Task brief> Exact reproduction required: the lines below from the line with "- Step 1 is one step after the motion's start" to the line with "- The usual span stands behind a name", both ends included, and no others.

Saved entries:
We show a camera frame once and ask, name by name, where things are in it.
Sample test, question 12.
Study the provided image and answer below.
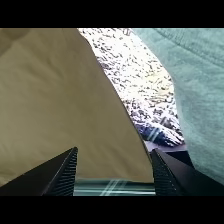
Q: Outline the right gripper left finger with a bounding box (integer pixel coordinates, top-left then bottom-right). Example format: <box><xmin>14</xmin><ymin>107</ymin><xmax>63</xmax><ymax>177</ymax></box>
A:
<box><xmin>0</xmin><ymin>146</ymin><xmax>80</xmax><ymax>197</ymax></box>

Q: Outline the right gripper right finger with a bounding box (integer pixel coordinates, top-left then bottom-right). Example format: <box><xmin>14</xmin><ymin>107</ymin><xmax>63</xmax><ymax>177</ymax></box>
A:
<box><xmin>149</xmin><ymin>148</ymin><xmax>224</xmax><ymax>197</ymax></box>

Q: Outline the brown T-shirt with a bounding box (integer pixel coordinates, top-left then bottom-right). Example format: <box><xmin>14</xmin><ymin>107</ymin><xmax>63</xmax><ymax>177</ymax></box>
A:
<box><xmin>0</xmin><ymin>27</ymin><xmax>155</xmax><ymax>188</ymax></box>

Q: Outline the grey T-shirt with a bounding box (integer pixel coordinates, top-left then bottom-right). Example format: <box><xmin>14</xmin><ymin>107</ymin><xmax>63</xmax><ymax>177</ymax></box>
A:
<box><xmin>131</xmin><ymin>27</ymin><xmax>224</xmax><ymax>186</ymax></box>

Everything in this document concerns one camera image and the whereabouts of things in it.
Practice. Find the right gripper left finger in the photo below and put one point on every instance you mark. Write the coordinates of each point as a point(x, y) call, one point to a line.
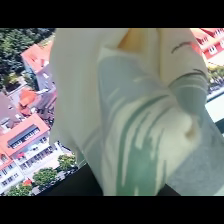
point(75, 185)

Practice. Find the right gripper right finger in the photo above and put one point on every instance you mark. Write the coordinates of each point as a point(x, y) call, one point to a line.
point(169, 191)

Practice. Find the white shirt with green print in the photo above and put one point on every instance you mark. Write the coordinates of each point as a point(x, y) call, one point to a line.
point(133, 110)

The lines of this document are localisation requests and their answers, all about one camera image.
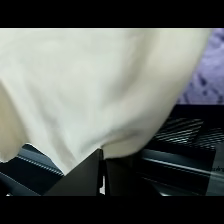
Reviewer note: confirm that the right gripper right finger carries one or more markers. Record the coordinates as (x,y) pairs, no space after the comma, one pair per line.
(126,180)

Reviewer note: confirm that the white garment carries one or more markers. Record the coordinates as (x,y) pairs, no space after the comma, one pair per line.
(93,86)

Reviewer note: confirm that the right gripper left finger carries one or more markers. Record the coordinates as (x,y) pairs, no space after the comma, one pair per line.
(83,180)

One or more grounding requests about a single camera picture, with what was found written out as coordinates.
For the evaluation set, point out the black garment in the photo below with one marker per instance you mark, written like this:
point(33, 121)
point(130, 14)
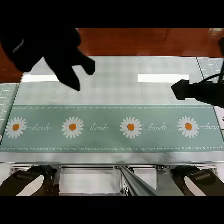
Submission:
point(43, 50)

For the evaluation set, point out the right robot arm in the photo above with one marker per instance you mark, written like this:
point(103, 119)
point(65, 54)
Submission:
point(208, 93)

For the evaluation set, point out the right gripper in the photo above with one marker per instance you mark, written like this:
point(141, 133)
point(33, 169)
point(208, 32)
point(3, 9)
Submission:
point(181, 90)

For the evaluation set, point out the silver frame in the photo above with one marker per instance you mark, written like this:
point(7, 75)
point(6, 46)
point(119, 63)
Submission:
point(141, 187)

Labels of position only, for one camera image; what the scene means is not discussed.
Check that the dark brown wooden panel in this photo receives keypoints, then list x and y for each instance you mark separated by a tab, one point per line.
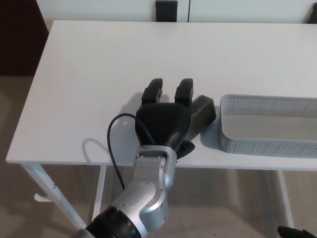
17	37

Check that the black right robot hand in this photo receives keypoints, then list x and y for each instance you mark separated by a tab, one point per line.
294	233

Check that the white desk hook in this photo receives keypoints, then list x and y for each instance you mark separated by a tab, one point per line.
40	198

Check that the grey perforated plastic container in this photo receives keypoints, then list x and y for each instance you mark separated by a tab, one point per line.
260	147

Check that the white desk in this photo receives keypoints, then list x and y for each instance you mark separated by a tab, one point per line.
99	74

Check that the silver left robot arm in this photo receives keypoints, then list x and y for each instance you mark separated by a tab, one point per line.
148	188

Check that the dark grey whiteboard eraser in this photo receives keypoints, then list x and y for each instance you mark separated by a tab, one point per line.
203	111

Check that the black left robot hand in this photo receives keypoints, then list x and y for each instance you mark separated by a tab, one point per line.
163	124

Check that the white cabinet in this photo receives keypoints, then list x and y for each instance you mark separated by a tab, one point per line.
99	10

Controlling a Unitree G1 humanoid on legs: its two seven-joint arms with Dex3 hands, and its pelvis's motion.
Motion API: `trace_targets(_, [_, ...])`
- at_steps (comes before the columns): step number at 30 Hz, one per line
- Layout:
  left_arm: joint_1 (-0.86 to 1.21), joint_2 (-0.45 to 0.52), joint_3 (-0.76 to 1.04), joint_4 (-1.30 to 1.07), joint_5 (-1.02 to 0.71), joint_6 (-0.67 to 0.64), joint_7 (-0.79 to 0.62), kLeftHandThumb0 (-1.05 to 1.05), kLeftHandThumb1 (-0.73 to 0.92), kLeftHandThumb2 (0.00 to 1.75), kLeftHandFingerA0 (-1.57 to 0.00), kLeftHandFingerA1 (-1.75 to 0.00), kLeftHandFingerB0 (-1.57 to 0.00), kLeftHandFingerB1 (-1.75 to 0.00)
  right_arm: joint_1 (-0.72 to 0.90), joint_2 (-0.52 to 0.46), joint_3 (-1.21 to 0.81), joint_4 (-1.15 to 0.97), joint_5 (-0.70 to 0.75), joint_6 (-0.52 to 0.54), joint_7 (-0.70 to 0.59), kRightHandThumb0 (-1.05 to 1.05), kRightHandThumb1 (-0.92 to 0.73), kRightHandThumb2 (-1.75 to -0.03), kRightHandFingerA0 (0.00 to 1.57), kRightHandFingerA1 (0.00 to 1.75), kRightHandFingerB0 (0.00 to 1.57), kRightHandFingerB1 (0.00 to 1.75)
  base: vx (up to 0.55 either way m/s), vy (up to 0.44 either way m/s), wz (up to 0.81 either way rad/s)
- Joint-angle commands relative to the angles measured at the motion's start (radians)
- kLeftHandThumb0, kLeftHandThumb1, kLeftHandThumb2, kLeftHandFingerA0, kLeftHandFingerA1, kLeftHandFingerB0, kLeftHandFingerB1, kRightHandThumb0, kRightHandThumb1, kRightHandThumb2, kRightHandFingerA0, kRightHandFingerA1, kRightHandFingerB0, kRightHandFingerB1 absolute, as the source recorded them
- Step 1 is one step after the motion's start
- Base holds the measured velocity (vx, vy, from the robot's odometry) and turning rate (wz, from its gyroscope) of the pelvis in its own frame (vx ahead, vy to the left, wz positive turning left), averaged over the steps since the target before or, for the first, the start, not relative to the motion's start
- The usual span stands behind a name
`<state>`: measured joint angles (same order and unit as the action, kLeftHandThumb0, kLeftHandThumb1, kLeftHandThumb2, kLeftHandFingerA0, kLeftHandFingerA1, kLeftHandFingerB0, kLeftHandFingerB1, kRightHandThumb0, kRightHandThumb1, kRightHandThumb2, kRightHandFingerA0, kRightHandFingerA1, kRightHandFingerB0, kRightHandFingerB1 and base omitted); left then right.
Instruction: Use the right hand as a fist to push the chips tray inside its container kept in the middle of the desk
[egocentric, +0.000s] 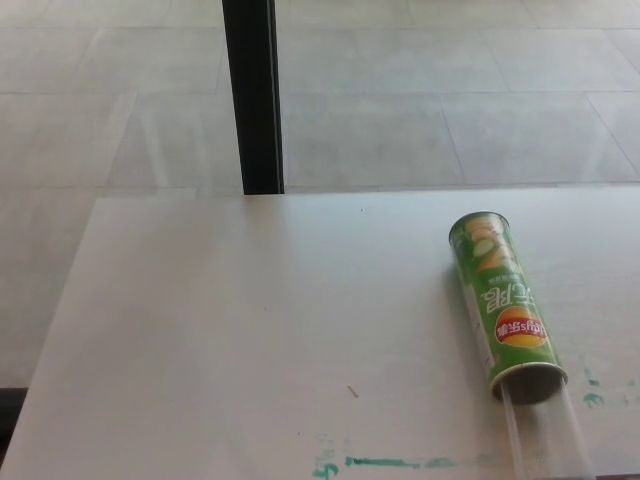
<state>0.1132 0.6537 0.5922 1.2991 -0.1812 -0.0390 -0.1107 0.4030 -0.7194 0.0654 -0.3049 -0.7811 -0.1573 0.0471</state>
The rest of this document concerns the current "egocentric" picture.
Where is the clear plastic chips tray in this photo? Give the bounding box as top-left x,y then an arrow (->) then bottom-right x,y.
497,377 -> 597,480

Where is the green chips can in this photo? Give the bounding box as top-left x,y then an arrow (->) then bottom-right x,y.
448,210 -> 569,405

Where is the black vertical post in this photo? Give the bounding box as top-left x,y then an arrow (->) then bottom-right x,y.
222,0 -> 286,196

Solution to this task>
- Step 1 is one step after the motion's start
- Base holds the measured velocity (vx, vy, from the robot's odometry) and turning rate (wz, from its gyroscope) of the pelvis in its own frame (vx ahead, vy to the left, wz positive turning left), averaged over the steps since the target before or, for the first, the start, not relative to the motion's start
- The usual span stands behind a name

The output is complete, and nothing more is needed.